Все сделано культурно, чистенько, аккуратно.
– Можно с такой машиной выходить в люди? – спросил я Литвинова.
– Не стыдно куда угодно прилететь, – ответил он. – Тут мы догнали Америку.
Ильюшин рассказал, что у него разработано 4 варианта этого самолета: на 66 мест, спальный – на дальние расстояния – на 32 места, салон и еще какой-то, кажется, на 12 мест.
– Высота? – спросил Суриц.
– 10 000 метров. Кабина герметичная. Но, на всякий случай, будет и индивидуальное кислородное питание – баллоны под креслом.
– Скорость?
– рейсовая – 400 км/ч. На высоте 300–450 км/ч. На 7500 (после того, как поставят нагнетатели) – 500 км/ч. Владимир Константинович ходил в Ленинград и обратно за 3 часа. Вот думаем поставить ее на линию Москва – Сочи. Путь туда займет 3.5 часа, а сейчас на «Дугласе»– 5 ч. 50 минут.
– Добавьте к этому, – сказал Кокки, – что она дешевле летает, чем «Дуглас», берет на человека меньше бензина. Спокойнее в полете. В Аэрофлоте стонут: дайте нам ее скорее на Ленинград, и мы снизим цену до железнодорожного билета.
– Радиус с полной нагрузкой? – спросил я.
– 3000 км.
– То есть: все средние расстояния?
– Вполне, – улыбнулся Кокки.
Суриц только что прилетел из Бразилии. Он летел через океан на одном самолете (кажется, «Консолидейтед»), через Европу до Хельсинки – на другом, и оттуда – на третьем – на «Дугласе». Он говорит, что «Ил-18» вполне с ними равняется и даже лучше.
Обратно повез меня Ильюшин. Ехали вместе с дипломатами. Ильюшин сказал, что хочет написать об этом самолете сам в «Правду». Я одобрил, он обещал в ближайшие дни завести к Поспелову статью. Суриц расспрашивал меня что стоит посмотреть в театрах. Я порекомендовал «Глубокие корни» у Вахтангова и «Русский вопрос» Симонова.
– Я читал пьесу. Она очень плакатная, там нет драматургического элемента, действия, – сказал он. – Хотя очень жизненна. Вот и в Бразилии сколько угодно таких жуков.
Я сказал, что приезжают грузины.
– А Хорава тоже? – спросил он. – Вот бы посмотреть его в «Отелло».
Рассказал я ми, как были недавно у нас англичане-журналисты. После осмотра редакции они вежливо спросили:
– Есть ли в редакции Красный уголок?
– Есть, – ответил Сиволобов и повел их в Дом Культуры. Они обалдели.

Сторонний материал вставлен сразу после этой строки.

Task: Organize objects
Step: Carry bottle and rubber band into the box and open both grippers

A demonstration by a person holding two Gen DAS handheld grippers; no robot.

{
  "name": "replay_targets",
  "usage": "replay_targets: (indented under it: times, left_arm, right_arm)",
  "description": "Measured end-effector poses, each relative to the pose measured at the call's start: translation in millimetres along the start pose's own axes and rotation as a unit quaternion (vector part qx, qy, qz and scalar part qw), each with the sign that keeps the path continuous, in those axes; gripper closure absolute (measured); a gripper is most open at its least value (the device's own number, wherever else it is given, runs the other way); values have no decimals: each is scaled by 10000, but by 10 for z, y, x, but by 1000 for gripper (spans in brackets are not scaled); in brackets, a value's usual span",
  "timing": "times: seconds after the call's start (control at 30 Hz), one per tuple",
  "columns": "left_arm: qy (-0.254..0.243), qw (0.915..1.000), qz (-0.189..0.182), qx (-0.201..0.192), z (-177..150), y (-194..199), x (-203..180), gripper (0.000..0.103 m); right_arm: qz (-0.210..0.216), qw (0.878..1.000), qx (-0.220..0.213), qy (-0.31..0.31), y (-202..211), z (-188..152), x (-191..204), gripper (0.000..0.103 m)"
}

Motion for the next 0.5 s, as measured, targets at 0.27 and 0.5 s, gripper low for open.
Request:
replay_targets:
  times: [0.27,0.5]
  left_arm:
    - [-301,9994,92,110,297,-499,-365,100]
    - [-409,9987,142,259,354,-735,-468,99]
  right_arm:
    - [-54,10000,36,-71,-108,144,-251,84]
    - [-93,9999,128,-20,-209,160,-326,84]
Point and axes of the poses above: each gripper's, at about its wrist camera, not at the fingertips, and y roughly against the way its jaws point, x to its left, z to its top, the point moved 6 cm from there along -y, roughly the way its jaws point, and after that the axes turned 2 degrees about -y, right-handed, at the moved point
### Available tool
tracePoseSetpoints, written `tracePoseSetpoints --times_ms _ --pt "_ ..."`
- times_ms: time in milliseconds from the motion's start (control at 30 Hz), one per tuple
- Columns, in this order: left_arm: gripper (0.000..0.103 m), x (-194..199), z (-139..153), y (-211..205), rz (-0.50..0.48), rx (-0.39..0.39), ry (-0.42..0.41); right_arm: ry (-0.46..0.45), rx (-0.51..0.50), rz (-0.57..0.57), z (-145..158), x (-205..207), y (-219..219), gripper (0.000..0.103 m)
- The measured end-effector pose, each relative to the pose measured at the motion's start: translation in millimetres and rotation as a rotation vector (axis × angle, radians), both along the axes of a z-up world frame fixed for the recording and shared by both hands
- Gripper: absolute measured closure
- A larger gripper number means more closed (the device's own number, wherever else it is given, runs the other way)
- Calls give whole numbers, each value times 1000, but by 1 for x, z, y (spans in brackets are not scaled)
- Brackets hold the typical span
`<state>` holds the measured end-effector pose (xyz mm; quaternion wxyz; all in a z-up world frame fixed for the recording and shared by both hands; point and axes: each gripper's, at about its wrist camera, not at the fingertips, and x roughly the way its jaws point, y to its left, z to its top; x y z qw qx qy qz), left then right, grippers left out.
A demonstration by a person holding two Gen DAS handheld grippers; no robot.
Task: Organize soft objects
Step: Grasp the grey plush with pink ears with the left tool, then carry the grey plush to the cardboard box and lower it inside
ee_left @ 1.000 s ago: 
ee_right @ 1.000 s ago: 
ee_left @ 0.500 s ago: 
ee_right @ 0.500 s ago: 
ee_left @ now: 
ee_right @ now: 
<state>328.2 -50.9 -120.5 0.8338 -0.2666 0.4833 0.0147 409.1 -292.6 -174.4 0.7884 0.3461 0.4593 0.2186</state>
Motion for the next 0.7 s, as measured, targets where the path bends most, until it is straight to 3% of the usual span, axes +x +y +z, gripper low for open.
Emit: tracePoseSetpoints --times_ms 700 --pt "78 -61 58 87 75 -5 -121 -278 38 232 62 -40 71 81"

Дипломаты смеялись от души.
28 мая.
Сегодня позвонил генеральному прокурору СССР Горшенину.
– Ну, как вам передовая?
– Большое спасибо за нее. Лучшая из всех передовых сегодняшних газет. Особенно ценно то, что она спускает юбиляров на землю, конкретно указывает на задачи. Я приказал всюду ее проработать.
А я маялся вчера – что писать?!
Был сегодня у меня художник Кручина. Он задумал написать серию рисунков о Сталине – «Творец победы». Несколько принес с собой. Сам маленький, подвижный, худой, с острым лицом, седоват, в форме капитана. Рисунки мне понравились. В числе других – рисунок: Сталин в метро с детьми и женщинами, укрывающимися от воздушных налетов. Маленькая девочка прильнула к нему и обняла его, кругом – топчаны, женщины, спящие дети.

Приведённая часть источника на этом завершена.